Task brief: Without including any pictures, write out the data below exactly.

*** Information provided Section Begins ***

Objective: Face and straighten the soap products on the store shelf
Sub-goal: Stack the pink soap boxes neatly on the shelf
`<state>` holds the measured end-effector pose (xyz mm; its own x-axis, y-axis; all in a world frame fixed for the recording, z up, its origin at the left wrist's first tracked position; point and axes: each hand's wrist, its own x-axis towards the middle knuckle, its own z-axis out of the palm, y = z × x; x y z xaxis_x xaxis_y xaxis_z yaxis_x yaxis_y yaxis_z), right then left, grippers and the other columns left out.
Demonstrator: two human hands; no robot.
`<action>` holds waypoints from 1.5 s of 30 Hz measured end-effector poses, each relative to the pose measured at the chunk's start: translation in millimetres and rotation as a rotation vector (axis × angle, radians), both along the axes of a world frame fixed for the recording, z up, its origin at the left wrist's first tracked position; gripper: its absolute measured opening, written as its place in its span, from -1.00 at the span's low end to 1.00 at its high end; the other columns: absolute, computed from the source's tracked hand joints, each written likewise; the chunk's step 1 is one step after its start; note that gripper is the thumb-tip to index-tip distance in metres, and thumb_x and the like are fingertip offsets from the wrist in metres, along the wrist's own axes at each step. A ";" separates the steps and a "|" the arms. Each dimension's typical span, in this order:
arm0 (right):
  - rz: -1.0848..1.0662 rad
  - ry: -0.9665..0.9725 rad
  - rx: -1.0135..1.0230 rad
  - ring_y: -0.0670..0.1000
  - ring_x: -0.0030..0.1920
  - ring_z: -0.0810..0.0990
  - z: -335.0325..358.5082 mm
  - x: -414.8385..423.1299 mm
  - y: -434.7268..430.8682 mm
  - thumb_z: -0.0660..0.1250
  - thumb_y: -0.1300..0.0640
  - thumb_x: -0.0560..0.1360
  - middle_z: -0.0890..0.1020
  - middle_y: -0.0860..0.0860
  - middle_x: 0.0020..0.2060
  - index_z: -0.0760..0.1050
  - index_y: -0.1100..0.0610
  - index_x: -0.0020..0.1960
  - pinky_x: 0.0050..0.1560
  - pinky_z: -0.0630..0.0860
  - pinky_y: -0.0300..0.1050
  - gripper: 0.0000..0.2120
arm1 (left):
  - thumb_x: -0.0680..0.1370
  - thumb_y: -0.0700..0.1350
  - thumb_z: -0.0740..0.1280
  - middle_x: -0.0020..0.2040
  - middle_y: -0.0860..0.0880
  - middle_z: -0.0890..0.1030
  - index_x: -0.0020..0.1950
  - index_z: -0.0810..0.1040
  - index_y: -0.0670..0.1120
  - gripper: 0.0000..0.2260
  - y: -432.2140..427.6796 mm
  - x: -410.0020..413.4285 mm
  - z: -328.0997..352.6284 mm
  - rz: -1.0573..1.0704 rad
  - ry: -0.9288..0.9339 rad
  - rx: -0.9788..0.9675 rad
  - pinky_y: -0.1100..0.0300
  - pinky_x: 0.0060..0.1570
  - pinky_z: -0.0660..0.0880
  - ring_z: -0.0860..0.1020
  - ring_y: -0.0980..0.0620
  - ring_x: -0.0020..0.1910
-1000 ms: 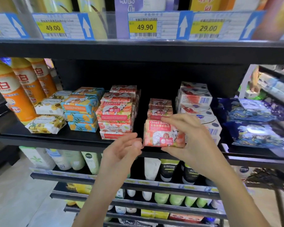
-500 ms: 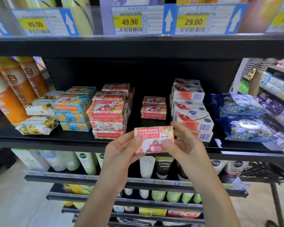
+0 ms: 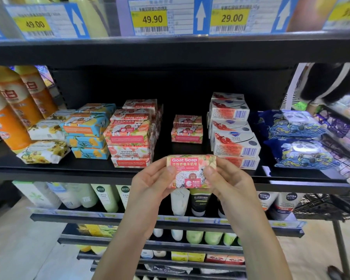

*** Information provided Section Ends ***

Exercise solution:
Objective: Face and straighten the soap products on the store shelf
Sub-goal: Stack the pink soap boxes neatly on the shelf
`<state>` holds the measured end-effector pose (xyz mm; its own x-axis, y-axis; all in a world frame fixed for the recording, z up, its origin at the left wrist's first tracked position; point and axes: each hand's wrist, its own x-axis towards the middle knuckle, its own z-axis out of the palm, y = z × x; x y z xaxis_x xaxis_y xaxis_z yaxis_x yaxis_y yaxis_z), right then left, grippers and the other columns left out.
Demonstrator: two human hands; no robot.
`<action>` holds waypoints from 1.5 s of 30 Hz measured end-effector poses, each relative to the pose measured at the chunk's start: translation in millimetres and rotation as a rotation vector (axis × angle, radians), both along the axes of a world frame fixed for the recording, z up, its origin at the left wrist's first tracked position; gripper: its absolute measured opening, written as its place in its span, from -1.00 at the span's low end to 1.00 at its high end; the other columns: absolute, computed from the source's tracked hand joints, each written likewise; the chunk's step 1 is one step after its start; note that gripper is the thumb-tip to index-tip distance in metres, and thumb_x and the like are fingertip offsets from the wrist in metres, along the wrist's own axes at each step. A ";" separates the steps and a "|" the arms. Each dimension's typical span, in this order:
arm0 (right):
  - rz: -1.0848..1.0662 rad
  - ry: -0.9665..0.9725 rad
  - rx: -1.0135..1.0230 rad
  - ring_y: -0.0670..0.1000
  - ring_x: -0.0030..0.1920
  - ring_z: -0.0810..0.0990
  - z: -335.0325..358.5082 mm
  - x: -414.8385..423.1299 mm
  - y: -434.7268..430.8682 mm
  - thumb_z: -0.0660..0.1250
  - thumb_y: -0.1300..0.0640
  - thumb_x: -0.0560..0.1360
  - middle_z: -0.0890..0.1020
  - middle_y: -0.0860..0.0860
  - middle_x: 0.0020..0.2060
  - index_z: -0.0760..0.1050
  - index_y: -0.1100..0.0610
  - index_x: -0.0020..0.1960
  - pinky_x: 0.0050..0.1560
  - pinky_z: -0.0630..0.0860
  - pinky_y: -0.0300..0.1050
  - gripper: 0.0000..0.2120
arm1 (left):
  - thumb_x: -0.0680..0.1370
  - thumb_y: -0.0700..0.1350
  - thumb_z: -0.0740..0.1280
  - middle_x: -0.0020..0.2040
  - middle_y: -0.0860..0.0880
  - middle_z: -0.0890..0.1030
  - index_x: -0.0020..0.1950
  - index_z: -0.0810..0.1040
  - index_y: -0.0670..0.1120
  - gripper: 0.0000..0.2260
  - y: -432.2140..427.6796 mm
  - x: -410.0020..413.4285 mm
  - z: -328.0997..352.6284 mm
  - rz: -1.0573..1.0704 rad
  - ry: -0.9288..0.9339 rad
  - rx: -0.9788..0.9675 rad
  - pinky_y: -0.1100..0.0300
  - pinky_x: 0.0060..0.1570
  - pinky_z: -0.0660..0.0880
  - ring_z: -0.0860..0.1020
  - ring_y: -0.0980..0.0620
  - ring_x: -0.0020..0.1910
-1000 ms: 
-500 ms: 
+0 ms: 

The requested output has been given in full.